#### About this task
From the first line to the last, transcribe the data exactly.

#### Recorded data
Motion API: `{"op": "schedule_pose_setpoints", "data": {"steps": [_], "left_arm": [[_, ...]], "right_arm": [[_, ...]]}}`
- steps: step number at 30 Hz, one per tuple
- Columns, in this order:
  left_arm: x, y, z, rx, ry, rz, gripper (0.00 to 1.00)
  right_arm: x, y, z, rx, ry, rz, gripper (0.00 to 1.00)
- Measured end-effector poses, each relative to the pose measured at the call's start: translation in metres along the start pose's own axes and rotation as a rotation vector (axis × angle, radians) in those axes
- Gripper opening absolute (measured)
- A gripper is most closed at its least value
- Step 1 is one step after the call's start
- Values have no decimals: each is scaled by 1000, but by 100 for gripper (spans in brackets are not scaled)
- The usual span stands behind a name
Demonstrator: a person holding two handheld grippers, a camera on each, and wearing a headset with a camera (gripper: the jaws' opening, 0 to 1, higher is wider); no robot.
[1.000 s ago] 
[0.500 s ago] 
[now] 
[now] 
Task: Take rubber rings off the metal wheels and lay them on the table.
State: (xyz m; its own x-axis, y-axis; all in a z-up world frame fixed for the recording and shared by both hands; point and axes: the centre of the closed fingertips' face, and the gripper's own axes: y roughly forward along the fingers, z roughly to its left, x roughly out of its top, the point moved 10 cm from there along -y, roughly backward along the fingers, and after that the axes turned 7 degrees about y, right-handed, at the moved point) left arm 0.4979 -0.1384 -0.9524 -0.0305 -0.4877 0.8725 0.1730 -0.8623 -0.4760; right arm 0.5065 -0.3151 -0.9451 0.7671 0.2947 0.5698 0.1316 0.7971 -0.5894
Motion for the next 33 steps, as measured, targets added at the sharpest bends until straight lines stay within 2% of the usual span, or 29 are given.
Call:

#### Task solution
Motion API: `{"op": "schedule_pose_setpoints", "data": {"steps": [_], "left_arm": [[_, ...]], "right_arm": [[_, ...]]}}`
- steps: step number at 30 Hz, one per tuple
- Columns, in this order:
  left_arm: x, y, z, rx, ry, rz, gripper (0.00 to 1.00)
  right_arm: x, y, z, rx, ry, rz, gripper (0.00 to 1.00)
- Measured end-effector poses, each relative to the pose measured at the call's start: translation in metres along the start pose's own axes and rotation as a rotation vector (axis × angle, radians) in those axes
- Gripper opening absolute (measured)
- A gripper is most closed at its least value
- Step 1 is one step after the call's start
- Values have no decimals: each is scaled by 1000, but by 100 for gripper (spans in brackets are not scaled)
- The usual span stands behind a name
Demonstrator: a person holding two handheld grippers, a camera on each, and wearing a headset with a camera (gripper: the jaws' opening, 0 to 1, higher is wider); no robot.
[1.000 s ago] 
[0.500 s ago] 
[now] 
[now] 
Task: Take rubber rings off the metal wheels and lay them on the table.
State: (xyz m; its own x-axis, y-axis; all in a z-up world frame fixed for the recording and shared by both hands; point and axes: the centre of the closed fingertips' face, and the gripper's own axes: y roughly forward along the fingers, z roughly to its left, x roughly out of its top, the point moved 10 cm from there along -y, roughly backward along the fingers, and after that the axes turned 7 degrees about y, right-handed, at the moved point) left arm 0.4979 -0.1384 -0.9524 -0.0305 -0.4877 0.8725 0.1730 -0.8623 -0.4760; right arm 0.5065 -0.3151 -0.9451 0.7671 0.2947 0.5698 0.1316 0.7971 -0.5894
Motion for the next 33 steps, as measured, targets added at the sharpest bends until straight lines stay within 2% of the usual span, or 29 are given.
Call:

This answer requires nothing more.